§ Extracted records:
== Segment start ==

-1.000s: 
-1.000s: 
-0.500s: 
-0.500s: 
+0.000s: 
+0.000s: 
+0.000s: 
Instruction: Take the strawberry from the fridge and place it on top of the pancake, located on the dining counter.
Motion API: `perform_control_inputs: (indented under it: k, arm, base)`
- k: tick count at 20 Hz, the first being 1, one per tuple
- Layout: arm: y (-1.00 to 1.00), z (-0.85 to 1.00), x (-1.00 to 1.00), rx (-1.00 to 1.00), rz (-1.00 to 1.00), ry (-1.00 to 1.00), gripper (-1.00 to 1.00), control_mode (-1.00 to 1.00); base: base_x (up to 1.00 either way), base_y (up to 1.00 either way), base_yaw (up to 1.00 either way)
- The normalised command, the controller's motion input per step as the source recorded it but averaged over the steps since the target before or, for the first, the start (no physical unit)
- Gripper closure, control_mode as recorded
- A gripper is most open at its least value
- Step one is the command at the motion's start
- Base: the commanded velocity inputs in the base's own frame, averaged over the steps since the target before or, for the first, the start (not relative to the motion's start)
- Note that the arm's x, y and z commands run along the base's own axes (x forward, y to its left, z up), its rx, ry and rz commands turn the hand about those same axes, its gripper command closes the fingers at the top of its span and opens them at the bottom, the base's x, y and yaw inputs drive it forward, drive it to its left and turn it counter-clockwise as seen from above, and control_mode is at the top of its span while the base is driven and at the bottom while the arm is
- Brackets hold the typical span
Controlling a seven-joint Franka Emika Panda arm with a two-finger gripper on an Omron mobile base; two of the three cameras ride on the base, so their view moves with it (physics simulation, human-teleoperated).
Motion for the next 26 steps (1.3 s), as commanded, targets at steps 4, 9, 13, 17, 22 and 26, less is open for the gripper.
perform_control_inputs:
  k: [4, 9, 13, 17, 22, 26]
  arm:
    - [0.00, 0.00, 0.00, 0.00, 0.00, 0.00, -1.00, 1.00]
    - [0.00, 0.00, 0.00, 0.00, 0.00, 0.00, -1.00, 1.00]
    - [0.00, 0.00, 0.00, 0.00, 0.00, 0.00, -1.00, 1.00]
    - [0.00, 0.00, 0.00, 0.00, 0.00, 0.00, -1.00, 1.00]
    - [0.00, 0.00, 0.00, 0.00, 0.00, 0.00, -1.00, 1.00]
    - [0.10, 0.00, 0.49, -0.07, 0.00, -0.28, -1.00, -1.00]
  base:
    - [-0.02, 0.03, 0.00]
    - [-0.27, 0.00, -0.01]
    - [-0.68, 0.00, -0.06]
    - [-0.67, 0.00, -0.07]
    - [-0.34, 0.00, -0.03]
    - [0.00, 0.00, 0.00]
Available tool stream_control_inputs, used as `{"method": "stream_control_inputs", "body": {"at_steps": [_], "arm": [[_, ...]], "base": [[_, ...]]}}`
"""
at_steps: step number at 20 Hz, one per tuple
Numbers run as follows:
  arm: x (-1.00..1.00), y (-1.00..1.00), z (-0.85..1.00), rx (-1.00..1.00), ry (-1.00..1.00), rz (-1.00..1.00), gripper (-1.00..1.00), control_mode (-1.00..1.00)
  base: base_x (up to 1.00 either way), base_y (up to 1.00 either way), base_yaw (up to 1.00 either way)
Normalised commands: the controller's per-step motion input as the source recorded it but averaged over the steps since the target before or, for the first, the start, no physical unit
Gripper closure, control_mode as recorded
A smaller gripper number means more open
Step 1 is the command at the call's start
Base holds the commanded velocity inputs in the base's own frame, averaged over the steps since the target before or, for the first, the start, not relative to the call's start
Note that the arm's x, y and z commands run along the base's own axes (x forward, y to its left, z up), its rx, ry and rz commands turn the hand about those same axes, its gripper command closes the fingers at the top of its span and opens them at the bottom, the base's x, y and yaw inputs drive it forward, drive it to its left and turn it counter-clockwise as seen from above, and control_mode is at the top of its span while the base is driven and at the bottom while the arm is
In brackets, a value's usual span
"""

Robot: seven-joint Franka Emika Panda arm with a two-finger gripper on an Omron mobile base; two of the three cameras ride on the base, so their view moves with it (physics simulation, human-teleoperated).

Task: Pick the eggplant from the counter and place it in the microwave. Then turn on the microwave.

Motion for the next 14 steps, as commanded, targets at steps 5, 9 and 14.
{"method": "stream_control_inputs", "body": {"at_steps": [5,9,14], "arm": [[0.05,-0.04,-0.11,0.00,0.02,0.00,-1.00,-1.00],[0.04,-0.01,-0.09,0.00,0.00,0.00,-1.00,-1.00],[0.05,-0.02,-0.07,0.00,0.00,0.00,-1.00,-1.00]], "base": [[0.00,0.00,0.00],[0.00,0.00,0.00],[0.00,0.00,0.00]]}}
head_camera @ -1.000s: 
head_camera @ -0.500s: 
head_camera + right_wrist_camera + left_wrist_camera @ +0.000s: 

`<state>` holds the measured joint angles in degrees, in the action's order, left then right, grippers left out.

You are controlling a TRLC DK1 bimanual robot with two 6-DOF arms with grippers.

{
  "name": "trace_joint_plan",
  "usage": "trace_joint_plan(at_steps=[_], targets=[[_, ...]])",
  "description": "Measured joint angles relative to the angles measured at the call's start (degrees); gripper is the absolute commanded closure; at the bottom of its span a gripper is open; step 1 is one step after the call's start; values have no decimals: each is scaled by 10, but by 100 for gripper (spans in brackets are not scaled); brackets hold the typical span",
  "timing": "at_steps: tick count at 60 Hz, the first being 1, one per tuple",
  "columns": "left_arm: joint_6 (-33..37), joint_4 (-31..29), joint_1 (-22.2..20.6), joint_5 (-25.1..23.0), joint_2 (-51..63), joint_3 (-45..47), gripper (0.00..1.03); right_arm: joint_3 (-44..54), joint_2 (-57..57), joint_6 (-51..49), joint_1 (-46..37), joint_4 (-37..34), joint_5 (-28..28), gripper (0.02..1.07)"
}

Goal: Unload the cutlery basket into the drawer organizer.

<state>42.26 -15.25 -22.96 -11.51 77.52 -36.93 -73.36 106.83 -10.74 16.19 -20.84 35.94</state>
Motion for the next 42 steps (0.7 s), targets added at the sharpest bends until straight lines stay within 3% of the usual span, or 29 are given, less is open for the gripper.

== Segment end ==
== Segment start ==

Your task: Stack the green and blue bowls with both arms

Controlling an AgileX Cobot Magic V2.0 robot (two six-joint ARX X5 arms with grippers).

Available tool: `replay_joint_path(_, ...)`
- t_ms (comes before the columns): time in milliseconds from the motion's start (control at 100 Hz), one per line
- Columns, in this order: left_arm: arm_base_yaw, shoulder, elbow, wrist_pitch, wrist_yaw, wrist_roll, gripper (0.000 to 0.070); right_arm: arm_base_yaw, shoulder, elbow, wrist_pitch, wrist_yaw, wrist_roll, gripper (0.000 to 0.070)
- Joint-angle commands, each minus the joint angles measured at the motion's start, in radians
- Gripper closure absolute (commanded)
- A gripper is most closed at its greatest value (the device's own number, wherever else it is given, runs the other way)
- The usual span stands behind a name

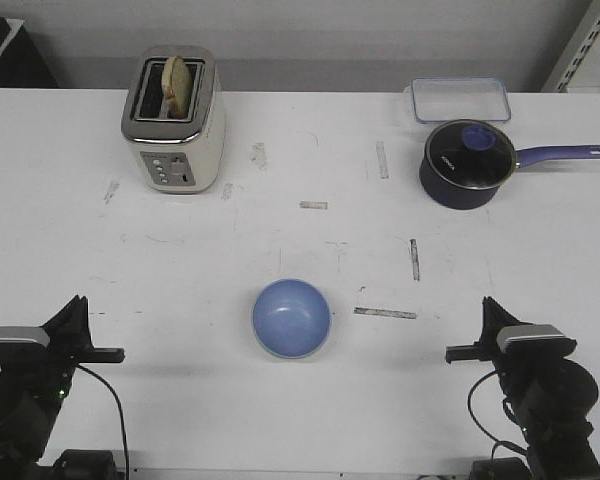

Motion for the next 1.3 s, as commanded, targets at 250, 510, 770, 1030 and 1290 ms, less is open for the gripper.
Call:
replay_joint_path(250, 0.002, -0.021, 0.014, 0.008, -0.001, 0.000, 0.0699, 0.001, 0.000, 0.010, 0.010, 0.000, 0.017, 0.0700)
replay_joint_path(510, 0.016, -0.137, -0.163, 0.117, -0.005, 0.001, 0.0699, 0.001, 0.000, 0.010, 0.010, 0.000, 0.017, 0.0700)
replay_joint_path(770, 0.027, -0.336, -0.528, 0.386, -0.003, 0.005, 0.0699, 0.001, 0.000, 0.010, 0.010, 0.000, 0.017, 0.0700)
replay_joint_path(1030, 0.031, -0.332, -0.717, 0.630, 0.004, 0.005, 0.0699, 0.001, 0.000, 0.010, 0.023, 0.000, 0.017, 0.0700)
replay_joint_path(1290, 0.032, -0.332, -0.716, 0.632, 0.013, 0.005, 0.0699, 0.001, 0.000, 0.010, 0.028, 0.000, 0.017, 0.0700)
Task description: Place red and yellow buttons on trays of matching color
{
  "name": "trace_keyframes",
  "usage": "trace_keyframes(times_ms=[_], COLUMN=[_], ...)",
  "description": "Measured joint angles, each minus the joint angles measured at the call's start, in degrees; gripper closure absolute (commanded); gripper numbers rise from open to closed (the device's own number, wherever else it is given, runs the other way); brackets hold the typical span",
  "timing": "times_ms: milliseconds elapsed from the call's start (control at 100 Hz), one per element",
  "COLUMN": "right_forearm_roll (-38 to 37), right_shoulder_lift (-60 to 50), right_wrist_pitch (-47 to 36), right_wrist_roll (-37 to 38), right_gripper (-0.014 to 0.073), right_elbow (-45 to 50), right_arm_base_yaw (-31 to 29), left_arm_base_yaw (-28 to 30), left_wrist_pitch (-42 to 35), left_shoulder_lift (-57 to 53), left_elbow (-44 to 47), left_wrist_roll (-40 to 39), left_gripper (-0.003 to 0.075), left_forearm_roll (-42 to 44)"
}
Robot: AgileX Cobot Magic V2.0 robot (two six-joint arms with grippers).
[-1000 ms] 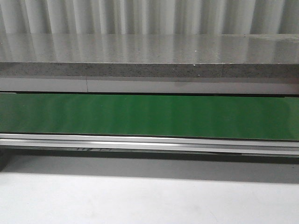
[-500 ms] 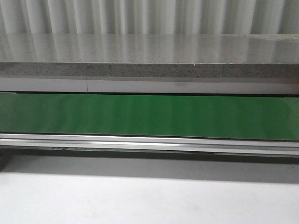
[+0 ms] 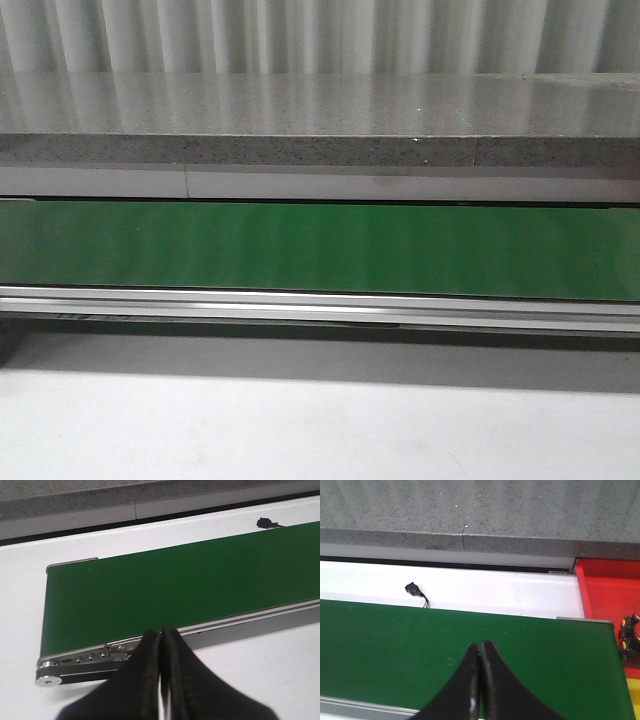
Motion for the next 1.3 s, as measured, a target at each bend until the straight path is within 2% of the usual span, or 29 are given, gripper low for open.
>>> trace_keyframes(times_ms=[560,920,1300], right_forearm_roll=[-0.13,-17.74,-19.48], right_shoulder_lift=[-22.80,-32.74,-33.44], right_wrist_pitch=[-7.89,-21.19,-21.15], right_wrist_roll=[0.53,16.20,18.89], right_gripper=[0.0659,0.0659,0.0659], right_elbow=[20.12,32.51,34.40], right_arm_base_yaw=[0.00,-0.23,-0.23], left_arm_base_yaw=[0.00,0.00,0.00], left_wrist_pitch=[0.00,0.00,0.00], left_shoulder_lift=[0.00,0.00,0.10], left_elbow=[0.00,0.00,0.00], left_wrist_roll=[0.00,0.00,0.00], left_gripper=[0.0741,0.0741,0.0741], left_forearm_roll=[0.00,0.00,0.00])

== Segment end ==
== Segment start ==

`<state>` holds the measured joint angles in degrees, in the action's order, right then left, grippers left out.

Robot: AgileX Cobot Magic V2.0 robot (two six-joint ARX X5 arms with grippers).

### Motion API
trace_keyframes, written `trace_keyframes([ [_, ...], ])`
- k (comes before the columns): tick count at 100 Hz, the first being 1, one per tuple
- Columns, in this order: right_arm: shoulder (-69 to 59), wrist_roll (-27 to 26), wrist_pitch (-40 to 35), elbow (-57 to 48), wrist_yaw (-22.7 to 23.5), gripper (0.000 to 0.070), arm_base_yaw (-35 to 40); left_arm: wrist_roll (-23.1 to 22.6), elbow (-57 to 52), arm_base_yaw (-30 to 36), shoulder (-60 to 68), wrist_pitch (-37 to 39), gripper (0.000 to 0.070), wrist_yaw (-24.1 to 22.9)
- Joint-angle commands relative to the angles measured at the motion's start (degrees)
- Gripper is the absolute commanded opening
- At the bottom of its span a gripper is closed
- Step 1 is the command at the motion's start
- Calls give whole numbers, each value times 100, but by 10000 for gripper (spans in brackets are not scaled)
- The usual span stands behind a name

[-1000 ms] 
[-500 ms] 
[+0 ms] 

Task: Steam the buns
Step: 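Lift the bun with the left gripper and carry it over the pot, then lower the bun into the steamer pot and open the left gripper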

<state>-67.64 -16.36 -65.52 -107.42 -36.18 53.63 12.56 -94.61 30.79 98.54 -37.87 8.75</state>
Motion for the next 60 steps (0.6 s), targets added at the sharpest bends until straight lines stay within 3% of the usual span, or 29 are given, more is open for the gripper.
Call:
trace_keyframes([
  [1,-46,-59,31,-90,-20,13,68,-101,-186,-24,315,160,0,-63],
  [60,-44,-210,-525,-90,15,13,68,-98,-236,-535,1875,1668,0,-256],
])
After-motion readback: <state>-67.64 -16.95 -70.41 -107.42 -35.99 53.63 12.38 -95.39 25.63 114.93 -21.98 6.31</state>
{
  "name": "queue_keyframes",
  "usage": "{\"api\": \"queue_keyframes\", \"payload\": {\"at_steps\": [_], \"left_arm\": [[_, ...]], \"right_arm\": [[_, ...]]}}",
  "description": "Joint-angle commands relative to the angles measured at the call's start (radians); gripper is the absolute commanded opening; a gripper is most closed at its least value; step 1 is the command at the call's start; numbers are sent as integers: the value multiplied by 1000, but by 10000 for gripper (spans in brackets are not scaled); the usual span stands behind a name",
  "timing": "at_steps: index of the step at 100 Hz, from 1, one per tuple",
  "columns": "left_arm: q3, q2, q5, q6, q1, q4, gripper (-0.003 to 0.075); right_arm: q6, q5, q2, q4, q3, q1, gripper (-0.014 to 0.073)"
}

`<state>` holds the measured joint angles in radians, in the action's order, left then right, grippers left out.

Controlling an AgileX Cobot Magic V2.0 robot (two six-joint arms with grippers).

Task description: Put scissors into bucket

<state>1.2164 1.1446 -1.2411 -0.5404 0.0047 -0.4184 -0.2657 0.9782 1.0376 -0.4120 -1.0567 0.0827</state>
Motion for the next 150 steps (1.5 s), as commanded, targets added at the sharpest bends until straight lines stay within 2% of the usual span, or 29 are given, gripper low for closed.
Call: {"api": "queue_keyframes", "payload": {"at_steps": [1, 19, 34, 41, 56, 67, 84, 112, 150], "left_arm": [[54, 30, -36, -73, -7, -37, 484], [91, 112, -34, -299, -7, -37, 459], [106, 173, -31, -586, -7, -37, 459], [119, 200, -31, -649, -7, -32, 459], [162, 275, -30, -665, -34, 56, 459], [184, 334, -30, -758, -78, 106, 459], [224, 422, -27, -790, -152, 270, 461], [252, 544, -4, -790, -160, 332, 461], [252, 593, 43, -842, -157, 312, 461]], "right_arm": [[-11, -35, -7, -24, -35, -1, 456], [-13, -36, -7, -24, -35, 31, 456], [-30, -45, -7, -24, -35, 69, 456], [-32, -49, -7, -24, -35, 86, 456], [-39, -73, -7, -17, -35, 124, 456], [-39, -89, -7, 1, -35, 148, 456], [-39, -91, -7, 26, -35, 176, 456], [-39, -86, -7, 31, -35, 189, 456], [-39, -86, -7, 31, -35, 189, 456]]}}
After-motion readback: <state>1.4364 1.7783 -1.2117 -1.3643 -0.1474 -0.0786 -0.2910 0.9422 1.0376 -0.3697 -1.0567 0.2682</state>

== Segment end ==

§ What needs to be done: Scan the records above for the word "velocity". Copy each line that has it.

§ Output for this exercise:
- Base: the commanded velocity inputs in the base's own frame, averaged over the steps since the target before or, for the first, the start (not relative to the motion's start)
Base holds the commanded velocity inputs in the base's own frame, averaged over the steps since the target before or, for the first, the start, not relative to the call's start

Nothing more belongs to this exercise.